[Round 1: Dizaster]
You Canadian...
[HFK]
Faggot
[Dizaster]
...straight guy
What you thought I was really gonna come out here and spit a bunch of Canadian hate raps?
It's funny cause that was the angle I was originally aimed at
And then I realized that "Arab" rhymes with "plane crash" how fucking great's that?!
I said I drop atomic bombs that are off the Richter
I'm a new Islamic demonic Hitler
I rode to your house, fuck your mom and sister
Then I show your father Mohammad's picture
So why is this guy trying to step inside of my rhyming session?
Buddy, where were you when we were taking flying lessons prior for 9/11?

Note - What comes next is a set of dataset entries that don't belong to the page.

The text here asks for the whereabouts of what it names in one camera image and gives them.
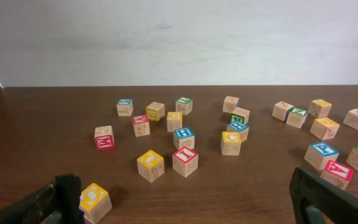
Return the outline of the yellow S block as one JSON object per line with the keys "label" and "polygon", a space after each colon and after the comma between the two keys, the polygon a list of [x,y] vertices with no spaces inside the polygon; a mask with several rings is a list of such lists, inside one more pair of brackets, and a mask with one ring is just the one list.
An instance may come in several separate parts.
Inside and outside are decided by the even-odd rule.
{"label": "yellow S block", "polygon": [[310,133],[320,140],[332,139],[335,137],[340,125],[328,117],[316,118],[313,121]]}
{"label": "yellow S block", "polygon": [[312,100],[308,108],[308,113],[316,118],[327,117],[331,107],[332,104],[323,99]]}

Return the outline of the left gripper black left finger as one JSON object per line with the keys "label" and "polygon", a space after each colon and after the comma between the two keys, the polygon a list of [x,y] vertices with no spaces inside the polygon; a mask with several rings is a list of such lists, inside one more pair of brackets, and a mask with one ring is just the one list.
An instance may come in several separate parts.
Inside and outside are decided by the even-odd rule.
{"label": "left gripper black left finger", "polygon": [[58,175],[55,180],[18,202],[0,210],[0,223],[79,223],[81,180],[74,174]]}

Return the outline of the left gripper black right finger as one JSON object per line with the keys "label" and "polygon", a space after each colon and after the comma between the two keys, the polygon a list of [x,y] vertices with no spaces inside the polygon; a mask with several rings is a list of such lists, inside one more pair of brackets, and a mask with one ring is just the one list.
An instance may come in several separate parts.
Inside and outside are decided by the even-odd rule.
{"label": "left gripper black right finger", "polygon": [[297,223],[358,223],[358,198],[337,188],[316,174],[295,168],[290,197]]}

I passed my pilots test with high percentage
While you and your Al-Qaeda friends tried to disguise yourselves as flight attendants
Honestly, I'm fed up with this crap
Cause his terrorist attacks are the same method how he raps
We were building C4 together, you know, setting up some traps
He was the one supposed to work on wires instead he left them attached
I guess that goes to show even when you're making bombs your set ups are wack
I'm yelling at him like, "Dawg you're tripping
Hurry up the clock on the bomb is ticking and we have a hostage missing
We need to get back to the enemies block to get him."

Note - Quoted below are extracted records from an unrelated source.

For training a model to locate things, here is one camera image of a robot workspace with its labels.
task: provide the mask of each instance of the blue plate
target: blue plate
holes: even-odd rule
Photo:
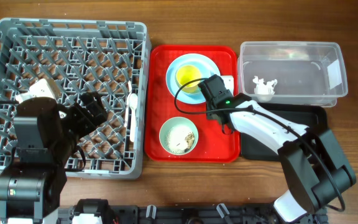
[[[208,57],[200,54],[186,54],[176,58],[168,67],[167,70],[167,87],[169,92],[175,96],[179,90],[176,83],[177,70],[184,65],[193,65],[201,72],[202,78],[209,78],[211,75],[221,75],[218,67]],[[188,104],[200,104],[205,102],[203,94],[198,90],[196,93],[185,93],[181,91],[178,95],[178,100]]]

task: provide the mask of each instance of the wooden table
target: wooden table
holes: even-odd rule
[[[358,223],[358,0],[0,0],[3,17],[140,21],[147,25],[154,47],[227,45],[237,54],[243,41],[337,42],[346,64],[349,94],[327,112],[329,125],[356,171],[357,184],[343,193],[346,211],[329,211],[329,219],[330,223]],[[182,164],[154,162],[145,156],[137,180],[69,178],[61,204],[74,205],[80,198],[140,206],[272,202],[286,189],[277,162],[239,158],[231,164]]]

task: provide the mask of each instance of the gray dish rack
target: gray dish rack
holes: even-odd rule
[[[14,100],[39,78],[52,78],[62,92],[58,102],[81,103],[80,93],[97,91],[108,121],[80,139],[86,167],[67,176],[136,179],[142,172],[145,96],[151,43],[140,22],[58,19],[0,20],[0,100]],[[138,95],[134,143],[124,127],[126,96]],[[0,105],[0,173],[17,144],[13,105]],[[82,166],[73,155],[67,168]]]

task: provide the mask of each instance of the transparent container
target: transparent container
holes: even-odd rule
[[[269,103],[331,107],[347,95],[341,49],[330,42],[244,42],[238,60],[239,90]],[[255,76],[277,79],[273,95],[255,94]]]

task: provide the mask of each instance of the yellow bowl
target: yellow bowl
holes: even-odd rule
[[[201,72],[198,70],[198,68],[194,65],[184,65],[180,67],[176,74],[176,81],[179,88],[183,86],[184,84],[195,80],[197,78],[201,78]],[[195,93],[198,91],[198,84],[200,81],[190,83],[186,87],[184,87],[182,90],[185,93]]]

This dude hopped out of the chopper and aborted during the middle of the helicopter mission
So he could run off to Popeye's and get a box of chicken
How the hell is Islam your religion when you spend Ramadan in the kitchen?
Your bars or your lethargic rhythm are more equivalent to Osama Bin Ladin's heart condition
But don't give up on HFK yet y'all, he's still got a vision
The only problem with it, is it involves covering up all your women
Man, this muhfucka thought Armageddon was a part of Heaven
Not to mention his mother and father were all armed with weapons when you guys were all probably seven
Yo, I hope your wife gets stripped of her veil in public and everyone sees her boobies n***
I hope your daughter marries a Jewish dude
I never ever wanna hear an Arnold impression from a fat, Persian, skater
Who are you supposed to be, the Turban-ator?

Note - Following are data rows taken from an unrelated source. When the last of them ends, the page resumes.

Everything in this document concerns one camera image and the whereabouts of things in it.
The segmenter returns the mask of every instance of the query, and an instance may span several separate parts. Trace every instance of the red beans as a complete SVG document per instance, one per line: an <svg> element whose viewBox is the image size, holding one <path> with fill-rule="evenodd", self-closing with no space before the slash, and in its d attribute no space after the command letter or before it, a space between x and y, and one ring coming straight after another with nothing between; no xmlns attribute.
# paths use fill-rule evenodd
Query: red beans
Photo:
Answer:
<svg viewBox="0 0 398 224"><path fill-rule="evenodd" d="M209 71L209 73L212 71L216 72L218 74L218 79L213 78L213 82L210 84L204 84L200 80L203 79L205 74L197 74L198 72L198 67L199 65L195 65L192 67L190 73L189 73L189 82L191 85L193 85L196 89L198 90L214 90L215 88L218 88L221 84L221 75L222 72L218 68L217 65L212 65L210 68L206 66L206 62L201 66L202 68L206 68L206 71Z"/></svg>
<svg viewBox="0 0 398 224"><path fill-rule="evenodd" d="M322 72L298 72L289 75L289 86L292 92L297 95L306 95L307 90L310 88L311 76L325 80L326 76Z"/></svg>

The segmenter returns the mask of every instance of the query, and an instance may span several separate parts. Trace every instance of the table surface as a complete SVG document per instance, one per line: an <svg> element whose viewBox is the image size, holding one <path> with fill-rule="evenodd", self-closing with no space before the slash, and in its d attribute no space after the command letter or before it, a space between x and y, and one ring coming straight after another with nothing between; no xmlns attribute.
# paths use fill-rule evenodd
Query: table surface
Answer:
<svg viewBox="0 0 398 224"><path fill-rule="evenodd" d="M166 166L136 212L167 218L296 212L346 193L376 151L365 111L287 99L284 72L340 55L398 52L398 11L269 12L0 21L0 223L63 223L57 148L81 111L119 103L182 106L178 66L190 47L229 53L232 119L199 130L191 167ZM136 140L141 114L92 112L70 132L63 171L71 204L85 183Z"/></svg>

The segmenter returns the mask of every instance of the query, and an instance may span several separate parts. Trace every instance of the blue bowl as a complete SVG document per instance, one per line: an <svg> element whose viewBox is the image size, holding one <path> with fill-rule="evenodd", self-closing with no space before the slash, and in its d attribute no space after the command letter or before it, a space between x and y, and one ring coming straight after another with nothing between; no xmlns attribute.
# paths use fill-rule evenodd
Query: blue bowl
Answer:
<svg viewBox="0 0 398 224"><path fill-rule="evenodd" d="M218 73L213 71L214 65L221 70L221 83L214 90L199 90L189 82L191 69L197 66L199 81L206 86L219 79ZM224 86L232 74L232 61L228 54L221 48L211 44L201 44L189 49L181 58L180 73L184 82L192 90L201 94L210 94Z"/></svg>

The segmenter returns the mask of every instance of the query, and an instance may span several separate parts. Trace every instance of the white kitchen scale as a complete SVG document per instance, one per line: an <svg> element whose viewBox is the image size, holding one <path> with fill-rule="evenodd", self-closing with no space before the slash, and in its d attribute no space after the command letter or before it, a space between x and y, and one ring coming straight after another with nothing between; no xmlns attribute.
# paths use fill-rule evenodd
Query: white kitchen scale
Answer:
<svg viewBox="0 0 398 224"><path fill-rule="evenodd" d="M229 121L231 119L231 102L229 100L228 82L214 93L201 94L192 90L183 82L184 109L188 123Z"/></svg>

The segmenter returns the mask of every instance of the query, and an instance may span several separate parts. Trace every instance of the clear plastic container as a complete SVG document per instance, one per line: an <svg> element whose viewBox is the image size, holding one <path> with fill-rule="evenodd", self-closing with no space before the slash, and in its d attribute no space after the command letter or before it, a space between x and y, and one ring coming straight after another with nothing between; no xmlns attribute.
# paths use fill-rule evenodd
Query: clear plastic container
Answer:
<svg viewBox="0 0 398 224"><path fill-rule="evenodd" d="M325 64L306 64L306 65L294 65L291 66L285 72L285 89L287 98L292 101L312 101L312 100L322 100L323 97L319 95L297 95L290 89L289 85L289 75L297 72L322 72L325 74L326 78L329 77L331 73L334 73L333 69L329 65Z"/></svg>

Get the fuck outta here FAGGOT!
[Round 1: HFK]
You American...faggot
I mean, your parents pay for everything you got
You never lived on your own fam'
They pay for your home and even your phone plan
I should drag your bitch ass all the way back to your homeland
Then beat your head into the pavement til you appreciate the meaning of being a grown man
Now I've been battling for quite some time and repping my city like a vet
I told Organik I earned my stripes and to give me my respect
I'm like, "Look, I'll take Zilla, but if he's on tour I'll take Conspiracy instead."
And right now I am really not impressed
Cause after all that fucking hard work I put in, THIS is who I get?!
On the way here, Dizaster was on the airplane rattling and babbling
Like, "I can't believe this is happening
I can meet HFK and shatter him
World Domination is going to be bomb"
And then the air marshal tackled him
Yo, look at the huge bags under his eyes man, I think this jerk's mental
He looks like he hasn't slept since way back when Thesaurus popped his first pimple
2010 is not your year
Faggot I'll make you drop the tears
Cause you're just a cocky queer who tries to act like his real name is not Bachir
The way you rap is so fast it's fucking annoying as hell that I cover my ears and try not to hear
And someone get the prophet Mohammad here
Cause I wanna know if Dizaster is Osama's top frontier
Or just an Islamic auctioneer
Now, I'd rather be heavy in size and like protecting my fries
Than to be a guy who stretches his rhymes with two Tom Selleck's protecting his eyes
God diggity damn I find this so easy to wreck on this guy
And I think I'd have to have a real unintelligent mind or be incredibly blind
To battle someone as fucked up as you and use irrelevant lines
[Round 2: Dizaster]
Speaking of airplanes
Me and fat ass hijacked a plane together once and the plan worked
Two minutes before impact we were about to crash Earth
And I asked him in the name of holy Allah do you have any last words?
And he said, "Yeah, can we at least stop so I can get a snack first?"
I'm like, "Shut the fuck up you oil neck."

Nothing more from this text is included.